Post by sweetieheart32 on Aug 23, 2016 7:47:49 GMT -5
Well ladies. It's Tuesday.
One of the security guards at our building saw me walking back and forth for various reasons yesterday and asked me if I was trying to "walk that baby out". Um, no?? I am barely showing and just announced at work last month. Bring on those stupid comments, I guess!

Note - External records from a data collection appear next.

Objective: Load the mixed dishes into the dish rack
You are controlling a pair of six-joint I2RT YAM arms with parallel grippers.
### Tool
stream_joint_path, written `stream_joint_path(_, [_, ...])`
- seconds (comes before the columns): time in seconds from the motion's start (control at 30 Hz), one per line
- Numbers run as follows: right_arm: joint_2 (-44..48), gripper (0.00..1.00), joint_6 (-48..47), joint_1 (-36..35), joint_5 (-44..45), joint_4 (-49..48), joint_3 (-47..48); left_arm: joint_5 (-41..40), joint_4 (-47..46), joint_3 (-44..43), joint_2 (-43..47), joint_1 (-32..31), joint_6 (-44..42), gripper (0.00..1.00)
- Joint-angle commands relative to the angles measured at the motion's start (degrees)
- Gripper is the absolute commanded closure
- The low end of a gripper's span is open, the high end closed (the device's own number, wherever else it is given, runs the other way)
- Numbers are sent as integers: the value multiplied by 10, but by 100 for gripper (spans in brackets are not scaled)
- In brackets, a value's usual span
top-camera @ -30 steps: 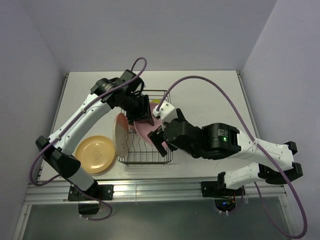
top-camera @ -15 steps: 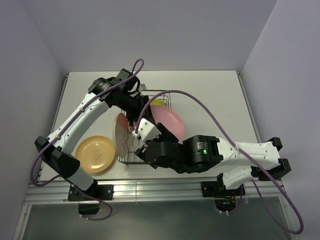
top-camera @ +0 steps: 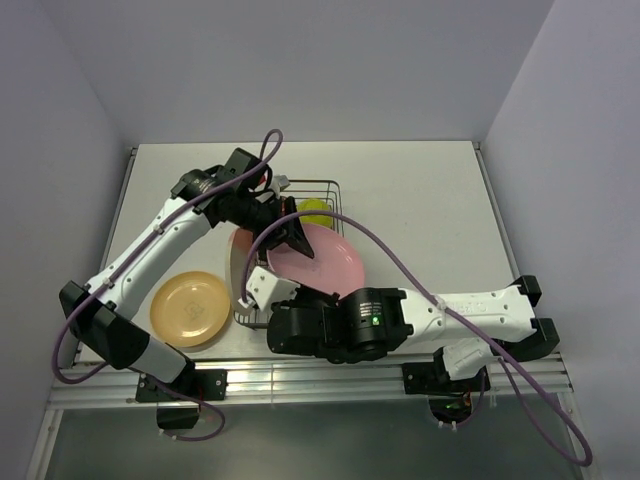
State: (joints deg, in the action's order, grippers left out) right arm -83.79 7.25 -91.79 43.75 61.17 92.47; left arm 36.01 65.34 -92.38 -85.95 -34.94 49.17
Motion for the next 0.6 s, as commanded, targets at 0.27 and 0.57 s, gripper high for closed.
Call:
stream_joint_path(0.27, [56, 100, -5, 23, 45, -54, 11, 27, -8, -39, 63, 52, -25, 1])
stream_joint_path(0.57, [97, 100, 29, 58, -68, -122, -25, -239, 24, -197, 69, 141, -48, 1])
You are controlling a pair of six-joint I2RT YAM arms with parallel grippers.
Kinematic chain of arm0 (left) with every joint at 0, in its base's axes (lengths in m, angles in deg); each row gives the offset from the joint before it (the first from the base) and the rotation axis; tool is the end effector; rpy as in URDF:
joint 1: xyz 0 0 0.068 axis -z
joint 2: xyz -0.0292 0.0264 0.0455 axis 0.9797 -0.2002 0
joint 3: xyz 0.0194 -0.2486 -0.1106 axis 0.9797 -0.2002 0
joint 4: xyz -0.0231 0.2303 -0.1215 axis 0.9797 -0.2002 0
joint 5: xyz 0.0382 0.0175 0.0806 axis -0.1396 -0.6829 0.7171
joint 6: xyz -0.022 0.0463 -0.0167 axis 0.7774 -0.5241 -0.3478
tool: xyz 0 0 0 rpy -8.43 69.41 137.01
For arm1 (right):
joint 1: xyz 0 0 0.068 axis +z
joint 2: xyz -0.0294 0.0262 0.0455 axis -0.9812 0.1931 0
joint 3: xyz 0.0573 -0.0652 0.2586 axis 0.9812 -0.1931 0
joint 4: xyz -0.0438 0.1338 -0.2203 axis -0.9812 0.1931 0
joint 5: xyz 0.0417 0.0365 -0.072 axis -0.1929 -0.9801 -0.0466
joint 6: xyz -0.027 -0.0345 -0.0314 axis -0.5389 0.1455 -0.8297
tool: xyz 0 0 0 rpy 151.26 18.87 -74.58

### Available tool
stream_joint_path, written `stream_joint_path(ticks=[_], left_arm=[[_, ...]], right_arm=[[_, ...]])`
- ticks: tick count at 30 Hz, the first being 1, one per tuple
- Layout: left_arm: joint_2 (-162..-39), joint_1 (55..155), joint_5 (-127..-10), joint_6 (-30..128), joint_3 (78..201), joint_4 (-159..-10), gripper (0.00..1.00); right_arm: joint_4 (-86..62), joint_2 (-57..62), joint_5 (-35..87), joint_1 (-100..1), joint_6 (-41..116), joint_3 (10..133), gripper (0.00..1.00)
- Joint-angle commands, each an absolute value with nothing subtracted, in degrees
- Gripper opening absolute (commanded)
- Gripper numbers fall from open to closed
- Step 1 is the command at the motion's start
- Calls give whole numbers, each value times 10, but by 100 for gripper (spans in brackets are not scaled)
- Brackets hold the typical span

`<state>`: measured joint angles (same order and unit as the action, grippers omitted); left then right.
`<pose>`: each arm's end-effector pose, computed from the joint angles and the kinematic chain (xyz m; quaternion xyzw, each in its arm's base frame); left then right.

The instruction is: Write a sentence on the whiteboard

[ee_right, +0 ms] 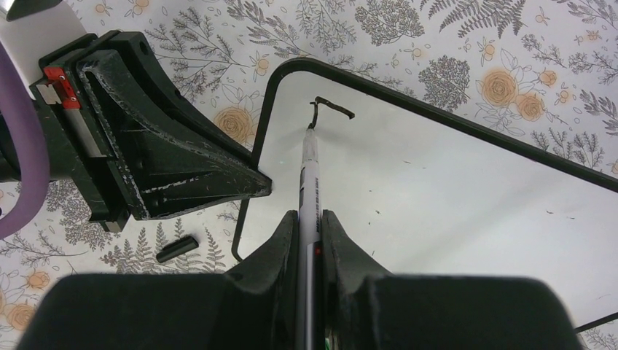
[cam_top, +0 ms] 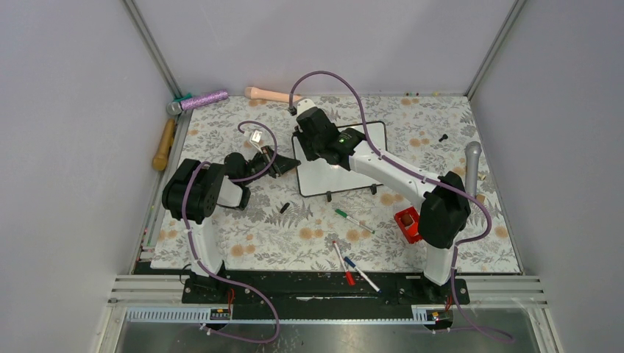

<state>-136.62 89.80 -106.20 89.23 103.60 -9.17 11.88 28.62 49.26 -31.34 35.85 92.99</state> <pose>0.3243 -0.0913 0.1396 0.0406 0.6973 -0.5802 0.4189 0.3027 0.3168 0.3194 -0.2589 0.8416 0.0973 0.4639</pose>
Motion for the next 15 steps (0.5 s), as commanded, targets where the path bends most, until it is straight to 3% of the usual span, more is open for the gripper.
stream_joint_path(ticks=[1,15], left_arm=[[-1345,900,-1070,885,1036,-54,4],[-1345,901,-1069,884,1035,-54,4]], right_arm=[[125,292,512,-312,359,953,0],[132,282,553,-312,355,946,0]])
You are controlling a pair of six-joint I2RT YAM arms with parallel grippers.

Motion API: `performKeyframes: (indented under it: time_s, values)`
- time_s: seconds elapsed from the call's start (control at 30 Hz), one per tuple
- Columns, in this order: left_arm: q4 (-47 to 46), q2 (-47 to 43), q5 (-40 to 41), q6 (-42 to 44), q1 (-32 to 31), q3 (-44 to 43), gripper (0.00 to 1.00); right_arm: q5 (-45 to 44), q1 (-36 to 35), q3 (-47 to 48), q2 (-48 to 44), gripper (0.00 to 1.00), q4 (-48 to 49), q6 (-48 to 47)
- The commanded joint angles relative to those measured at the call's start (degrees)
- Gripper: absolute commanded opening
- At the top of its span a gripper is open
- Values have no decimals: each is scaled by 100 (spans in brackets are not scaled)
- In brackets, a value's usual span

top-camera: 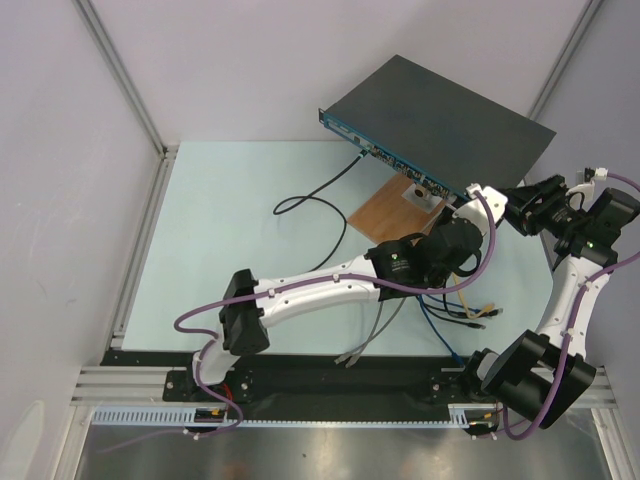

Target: Insert the plug into the switch port

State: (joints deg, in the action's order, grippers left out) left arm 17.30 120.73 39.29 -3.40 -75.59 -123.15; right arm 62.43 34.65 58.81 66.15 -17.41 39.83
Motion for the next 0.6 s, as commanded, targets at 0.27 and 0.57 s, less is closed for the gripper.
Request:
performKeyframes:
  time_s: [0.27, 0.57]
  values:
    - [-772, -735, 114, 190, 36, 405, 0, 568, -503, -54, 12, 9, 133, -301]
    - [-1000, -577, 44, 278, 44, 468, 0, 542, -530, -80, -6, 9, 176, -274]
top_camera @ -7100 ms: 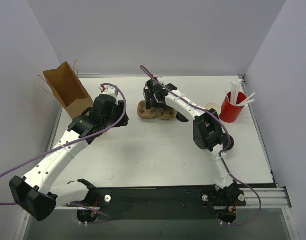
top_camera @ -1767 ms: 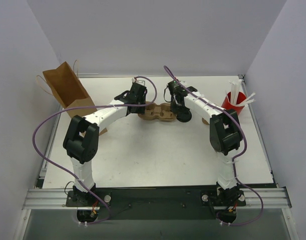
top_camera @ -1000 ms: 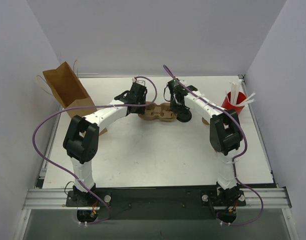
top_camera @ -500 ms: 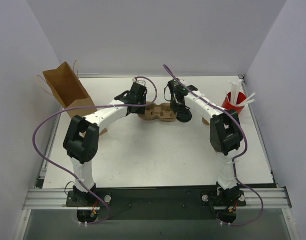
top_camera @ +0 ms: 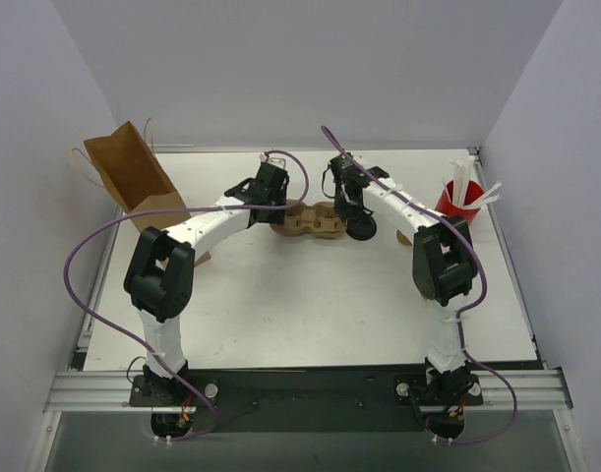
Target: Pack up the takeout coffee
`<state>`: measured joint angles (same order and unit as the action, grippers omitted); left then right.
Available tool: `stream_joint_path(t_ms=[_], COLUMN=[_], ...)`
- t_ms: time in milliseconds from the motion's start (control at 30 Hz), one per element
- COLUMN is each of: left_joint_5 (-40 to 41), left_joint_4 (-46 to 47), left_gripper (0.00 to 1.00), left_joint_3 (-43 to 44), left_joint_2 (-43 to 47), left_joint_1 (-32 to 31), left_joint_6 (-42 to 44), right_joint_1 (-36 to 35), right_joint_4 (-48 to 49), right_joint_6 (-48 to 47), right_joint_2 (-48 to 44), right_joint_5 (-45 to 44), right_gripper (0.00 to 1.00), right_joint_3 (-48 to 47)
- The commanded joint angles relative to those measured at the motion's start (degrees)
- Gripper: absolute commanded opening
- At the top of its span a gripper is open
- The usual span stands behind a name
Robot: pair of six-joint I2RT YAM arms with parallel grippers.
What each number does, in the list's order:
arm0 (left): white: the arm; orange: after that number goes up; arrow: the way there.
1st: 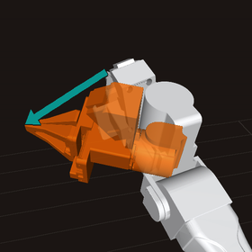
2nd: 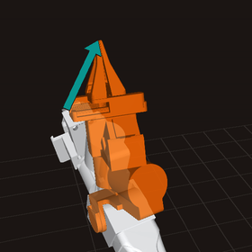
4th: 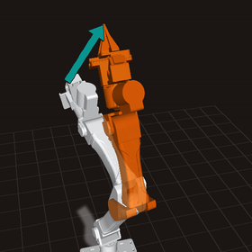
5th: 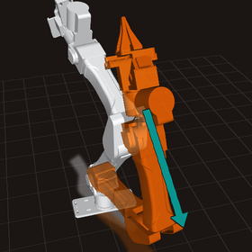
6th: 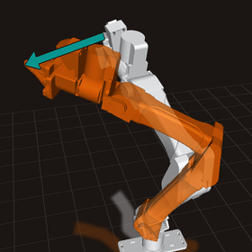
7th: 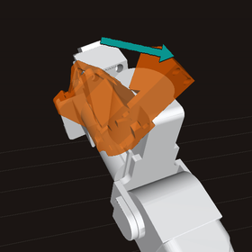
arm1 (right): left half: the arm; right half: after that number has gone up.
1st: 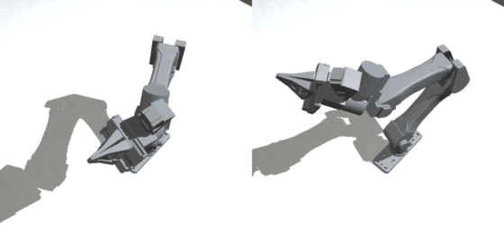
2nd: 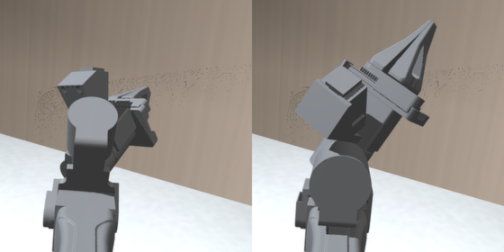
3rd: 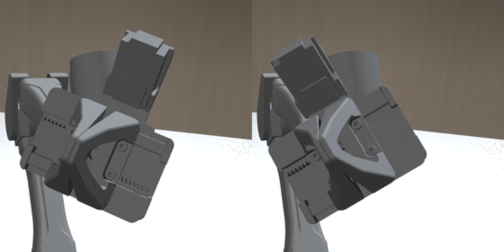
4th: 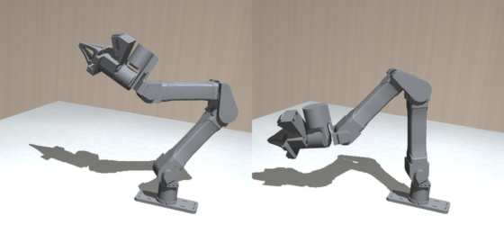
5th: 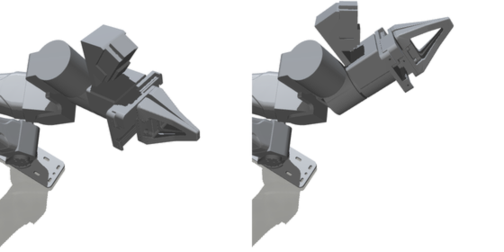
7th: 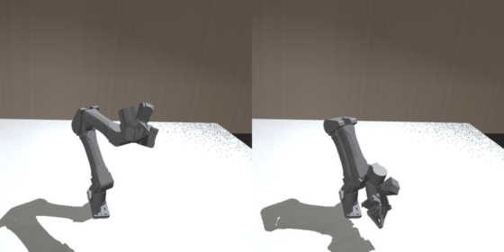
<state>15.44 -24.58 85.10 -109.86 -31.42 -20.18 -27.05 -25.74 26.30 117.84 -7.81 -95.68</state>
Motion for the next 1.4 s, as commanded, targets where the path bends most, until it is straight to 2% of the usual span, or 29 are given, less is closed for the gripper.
stream_joint_path(t_ms=[0,300,467,500,733,1033,1367], left_joint_5=[0.2,0.4,0.3,0.2,-0.1,-0.9,0.1], left_joint_4=[0.8,0.8,0.6,0.7,0.2,-0.5,-1.6], left_gripper=[0.48,0.48,0.48,0.48,0.45,0.40,0.40], left_joint_3=[2.4,2.5,3.0,3.1,4.7,7.4,8.5], left_joint_2=[-0.2,-0.6,-1.2,-1.3,-3.2,-5.0,-5.1], left_joint_1=[0.3,0.3,0.3,0.3,1.2,1.3,1.3], left_joint_6=[1.0,1.3,1.3,1.3,1.3,1.7,1.9], right_joint_1=[-0.2,0.6,1.6,2.3,4.8,5.3,5.4], right_joint_4=[-1.7,-1.9,-1.6,-1.7,0.5,1.4,2.3], right_joint_6=[0.0,0.4,1.7,2.3,3.8,4.1,5.2], right_joint_2=[-4.3,-5.4,-5.6,-5.4,-5.6,-5.3,-8.5], right_joint_5=[0.2,2.6,6.0,9.0,12.6,13.4,15.1], right_gripper=[0.00,0.00,0.00,0.00,0.00,0.00,0.00], right_joint_3=[-2.2,-2.7,-1.9,-1.8,1.5,2.7,2.3])
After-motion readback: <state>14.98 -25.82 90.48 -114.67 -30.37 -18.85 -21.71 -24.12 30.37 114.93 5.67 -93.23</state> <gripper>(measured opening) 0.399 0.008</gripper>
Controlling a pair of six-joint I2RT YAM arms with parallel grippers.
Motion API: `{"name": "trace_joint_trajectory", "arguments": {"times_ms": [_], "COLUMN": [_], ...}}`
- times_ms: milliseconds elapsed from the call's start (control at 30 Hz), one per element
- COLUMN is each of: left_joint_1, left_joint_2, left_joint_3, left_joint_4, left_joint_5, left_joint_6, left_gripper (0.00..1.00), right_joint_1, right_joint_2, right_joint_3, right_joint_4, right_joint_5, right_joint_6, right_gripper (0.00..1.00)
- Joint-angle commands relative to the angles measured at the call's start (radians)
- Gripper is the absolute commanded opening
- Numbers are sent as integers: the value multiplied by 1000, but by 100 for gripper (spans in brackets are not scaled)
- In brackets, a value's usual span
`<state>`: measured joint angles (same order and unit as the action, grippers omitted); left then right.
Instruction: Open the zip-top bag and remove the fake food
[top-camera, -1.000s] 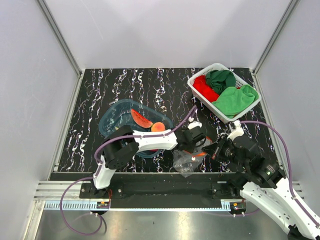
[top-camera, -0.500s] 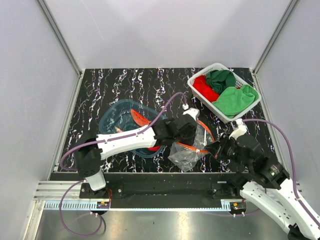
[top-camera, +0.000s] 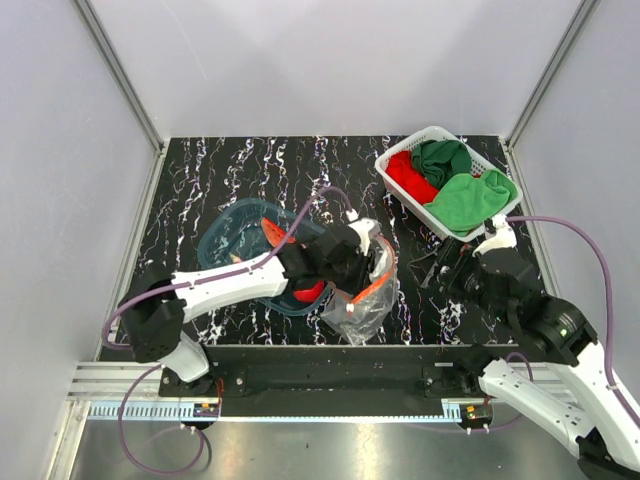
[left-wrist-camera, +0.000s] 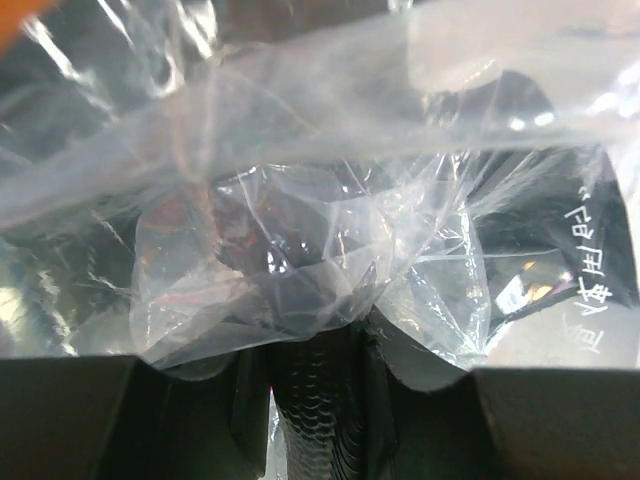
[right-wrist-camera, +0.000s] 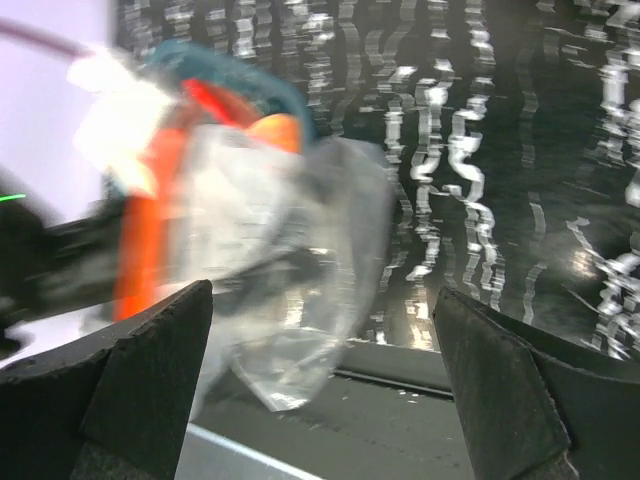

PAL May '17 Siggy Challenge: Picnics - Feminist Picnic
Two MM/C 1/09/12 & MM/C 4/26/12 BFP#3 - Rainbow #1 born 5/11/13 via unplanned C-section Two CP 11/23/15 & 5/13/16 BFP#6 - Rainbow #2 born 2/10/17 via planned C-section
Post by oldbaylover1024 on Aug 23, 2016 9:44:54 GMT -5
I've worn makeup for three out of the last four days and I feel so fresh and new. I've been a funk lately (the bloat plus AL nerves are killing me), and sprucing up with makeup must be just what I needed.
Plus, every time I wear makeup J says, "Oh, Mommy, I like that face you got on!" It's precious LOL
PAL May '17 Siggy Challenge: Picnics - Feminist Picnic
Two MM/C 1/09/12 & MM/C 4/26/12 BFP#3 - Rainbow #1 born 5/11/13 via unplanned C-section Two CP 11/23/15 & 5/13/16 BFP#6 - Rainbow #2 born 2/10/17 via planned C-section
For me... I have a metric fuck ton of work to do today. But I know DH will be home late because he's got a million appointments/errands to run in the city tonight. So, I won't be seeing him until at least 9pm. Gives me plenty of time to catch up on stuff.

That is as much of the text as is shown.